Conceivably, the HBO show would also help Axios to grow the audience for its core publishing business. The show’s interview with Jared Kushner that aired in June 2019 “broke so far and wide that it introduced Axios to some people because news outlets carried that everywhere. So we do also view [the HBO show] as a great brand opportunity for the company,” said Evan Ryan, evp at Axios and an executive producer on the HBO show.

However, Axios does not appear to have received much of a traffic bump from the HBO show. In August 2019 — the most recently available month — 7.0 million people in the U.S. visited Axios’ site, down from 8.4 million in August 2018, according to Comscore. VandeHei said that monthly site traffic isn’t the metric that matters for the publisher; “the raw number of people who randomly come to your site in a month, to me, has always been a moronic stat,” he said.
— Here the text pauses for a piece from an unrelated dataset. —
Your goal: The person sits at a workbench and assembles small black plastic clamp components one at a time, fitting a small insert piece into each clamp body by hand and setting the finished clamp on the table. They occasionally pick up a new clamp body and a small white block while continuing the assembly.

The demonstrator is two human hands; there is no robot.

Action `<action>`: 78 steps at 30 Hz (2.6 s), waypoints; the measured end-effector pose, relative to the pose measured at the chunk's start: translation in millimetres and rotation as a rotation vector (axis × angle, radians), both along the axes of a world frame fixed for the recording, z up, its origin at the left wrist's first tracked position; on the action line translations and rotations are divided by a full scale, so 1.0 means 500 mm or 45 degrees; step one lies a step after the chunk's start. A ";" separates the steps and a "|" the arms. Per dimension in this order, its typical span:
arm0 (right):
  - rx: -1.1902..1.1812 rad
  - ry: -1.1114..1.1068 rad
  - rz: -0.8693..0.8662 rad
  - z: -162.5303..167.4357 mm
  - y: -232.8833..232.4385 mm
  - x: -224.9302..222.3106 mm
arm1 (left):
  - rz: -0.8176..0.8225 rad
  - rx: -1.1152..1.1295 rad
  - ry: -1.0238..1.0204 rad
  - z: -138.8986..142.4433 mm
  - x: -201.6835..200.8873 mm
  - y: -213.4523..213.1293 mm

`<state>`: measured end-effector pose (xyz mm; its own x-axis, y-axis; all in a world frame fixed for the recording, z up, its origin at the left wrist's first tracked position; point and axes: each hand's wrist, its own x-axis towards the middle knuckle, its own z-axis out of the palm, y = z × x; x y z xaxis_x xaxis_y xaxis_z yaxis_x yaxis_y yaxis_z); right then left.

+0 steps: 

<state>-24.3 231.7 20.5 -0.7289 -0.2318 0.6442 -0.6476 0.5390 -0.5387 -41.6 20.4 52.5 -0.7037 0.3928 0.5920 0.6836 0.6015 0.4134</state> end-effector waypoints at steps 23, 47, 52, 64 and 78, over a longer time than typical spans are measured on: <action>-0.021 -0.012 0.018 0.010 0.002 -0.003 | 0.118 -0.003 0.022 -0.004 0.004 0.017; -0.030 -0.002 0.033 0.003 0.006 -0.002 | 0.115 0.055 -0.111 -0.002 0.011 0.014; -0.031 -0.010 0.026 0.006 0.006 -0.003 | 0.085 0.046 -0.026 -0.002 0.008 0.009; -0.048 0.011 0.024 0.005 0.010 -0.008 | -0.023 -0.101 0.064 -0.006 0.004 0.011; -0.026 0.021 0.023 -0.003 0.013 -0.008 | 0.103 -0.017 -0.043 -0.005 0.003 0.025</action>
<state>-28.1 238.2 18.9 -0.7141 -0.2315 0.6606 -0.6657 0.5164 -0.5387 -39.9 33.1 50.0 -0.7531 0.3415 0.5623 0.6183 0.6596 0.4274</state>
Instead of monthly traffic, VandeHei looks at its daily audience, including the people who subscribe to its email newsletters. Axios averages 750,000 daily active users across the people who open its newsletters, visit its site and read its articles on Apple News, according to an Axios spokesperson. That figure is up from 500,000 daily active users in December 2018. The subscriber base for its email newsletters alone has grown from 375,000 subscribers in December 2018 to 725,000 subscribers, and the open rate for Axios’ email newsletters averages around 43%, said VandeHei. For comparison, the average email open rate for media, entertainment and publishing companies is 17.6%, according to email marketing provider Sailthru.

Axios does not necessarily need its HBO show to be a big driver of traffic to its site or sign-ups for its newsletters. It can be its own business. With companies including Amazon, Apple, NBCUniversal, Netflix Quibi and WarnerMedia stocking up on shows amid the streaming war, “that is opening the door to companies that have high-end content and high-end audience to be able to start to explore. This could be a new revenue line for some. It’s certainly a new revenue line for us,” VandeHei said.